#### Data extract:
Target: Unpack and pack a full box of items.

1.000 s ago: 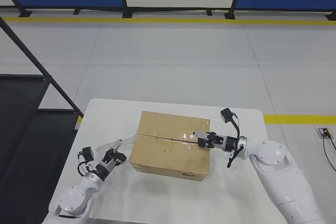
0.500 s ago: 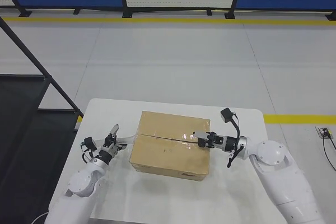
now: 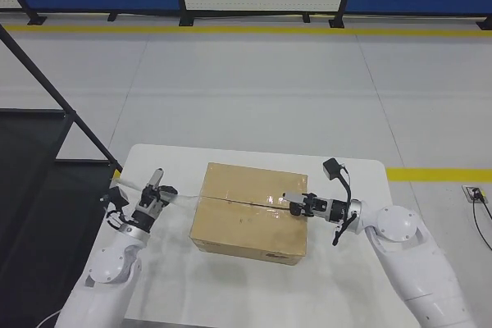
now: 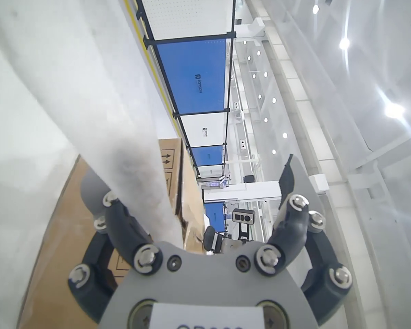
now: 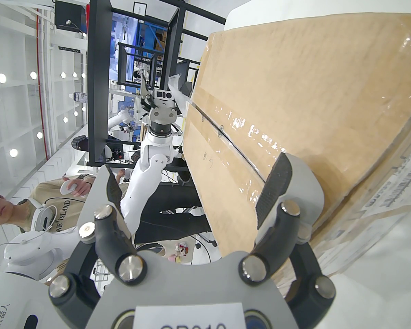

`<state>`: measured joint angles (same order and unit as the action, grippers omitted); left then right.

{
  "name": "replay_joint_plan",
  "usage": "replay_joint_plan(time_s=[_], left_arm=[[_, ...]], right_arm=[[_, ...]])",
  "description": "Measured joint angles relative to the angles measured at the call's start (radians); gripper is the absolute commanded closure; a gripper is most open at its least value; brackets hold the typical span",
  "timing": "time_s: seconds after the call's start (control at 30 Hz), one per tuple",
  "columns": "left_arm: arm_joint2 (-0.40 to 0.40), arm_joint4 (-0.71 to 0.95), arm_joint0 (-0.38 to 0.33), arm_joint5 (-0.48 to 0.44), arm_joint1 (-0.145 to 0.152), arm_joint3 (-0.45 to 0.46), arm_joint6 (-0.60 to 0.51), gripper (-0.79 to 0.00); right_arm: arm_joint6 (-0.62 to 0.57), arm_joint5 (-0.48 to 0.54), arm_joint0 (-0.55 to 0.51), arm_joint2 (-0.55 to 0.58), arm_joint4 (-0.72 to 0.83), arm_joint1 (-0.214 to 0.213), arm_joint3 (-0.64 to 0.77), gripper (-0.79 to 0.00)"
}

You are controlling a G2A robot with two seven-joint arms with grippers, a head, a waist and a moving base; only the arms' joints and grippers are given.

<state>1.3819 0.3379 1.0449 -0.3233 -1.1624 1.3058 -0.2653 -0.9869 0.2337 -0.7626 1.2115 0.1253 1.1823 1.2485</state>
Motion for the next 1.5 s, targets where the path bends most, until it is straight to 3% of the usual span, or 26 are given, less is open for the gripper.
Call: replay_joint_plan(time_s=[0.4, 0.9, 1.5], left_arm=[[0.029, -0.106, 0.037, 0.038, 0.004, 0.165, 0.014, -0.785], [-0.007, -0.276, 0.062, 0.06, -0.001, 0.306, 0.026, -0.785], [-0.125, -0.391, 0.011, 0.1, -0.024, 0.289, 0.019, -0.785]], right_arm=[[0.0, 0.0, 0.0, 0.0, 0.0, 0.0, 0.0, -0.785], [0.0, 0.0, 0.0, 0.0, 0.0, 0.0, 0.0, -0.785], [0.0, 0.0, 0.0, 0.0, 0.0, 0.0, 0.0, -0.785]])
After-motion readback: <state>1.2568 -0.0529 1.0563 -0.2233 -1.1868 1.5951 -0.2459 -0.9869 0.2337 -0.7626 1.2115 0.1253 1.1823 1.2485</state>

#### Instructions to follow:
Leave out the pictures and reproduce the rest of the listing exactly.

#### Result below:
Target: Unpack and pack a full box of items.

1.000 s ago: 
0.500 s ago: 
now: 
now: 
now: 

`<state>`: measured joint angles (same order and unit as the action, grippers omitted); left then right.

{
  "name": "replay_joint_plan",
  "usage": "replay_joint_plan(time_s=[_], left_arm=[[_, ...]], right_arm=[[_, ...]])",
  "description": "Measured joint angles relative to the angles measured at the call's start (radians); gripper is the absolute commanded closure; a gripper is most open at its least value; brackets hold the typical span",
  "timing": "time_s: seconds after the call's start (control at 30 Hz), one per tuple",
  "columns": "left_arm: arm_joint2 (-0.40 to 0.40), arm_joint4 (-0.71 to 0.95), arm_joint0 (-0.38 to 0.33), arm_joint5 (-0.48 to 0.44), arm_joint1 (-0.145 to 0.152), arm_joint3 (-0.45 to 0.46), arm_joint6 (-0.60 to 0.51), gripper (-0.79 to 0.00); right_arm: arm_joint6 (-0.62 to 0.57), arm_joint5 (-0.48 to 0.54), arm_joint0 (-0.55 to 0.51), arm_joint2 (-0.55 to 0.58), arm_joint4 (-0.72 to 0.83), arm_joint1 (-0.214 to 0.213), arm_joint3 (-0.64 to 0.77), gripper (-0.79 to 0.00)"
}

You are controlling a G2A robot with two seven-joint arms with grippers, a head, a waist and a moving base; only the arms' joints and grippers are given.

<state>1.3819 0.3379 1.0449 -0.3233 -1.1624 1.3058 -0.2653 -0.9869 0.2337 -0.7626 1.2115 0.1253 1.1823 1.2485</state>
Motion for the next 1.5 s, targets where the path bends most, until it is straight to 3% of the usual span, or 26 are given, less is open for the gripper.
Call: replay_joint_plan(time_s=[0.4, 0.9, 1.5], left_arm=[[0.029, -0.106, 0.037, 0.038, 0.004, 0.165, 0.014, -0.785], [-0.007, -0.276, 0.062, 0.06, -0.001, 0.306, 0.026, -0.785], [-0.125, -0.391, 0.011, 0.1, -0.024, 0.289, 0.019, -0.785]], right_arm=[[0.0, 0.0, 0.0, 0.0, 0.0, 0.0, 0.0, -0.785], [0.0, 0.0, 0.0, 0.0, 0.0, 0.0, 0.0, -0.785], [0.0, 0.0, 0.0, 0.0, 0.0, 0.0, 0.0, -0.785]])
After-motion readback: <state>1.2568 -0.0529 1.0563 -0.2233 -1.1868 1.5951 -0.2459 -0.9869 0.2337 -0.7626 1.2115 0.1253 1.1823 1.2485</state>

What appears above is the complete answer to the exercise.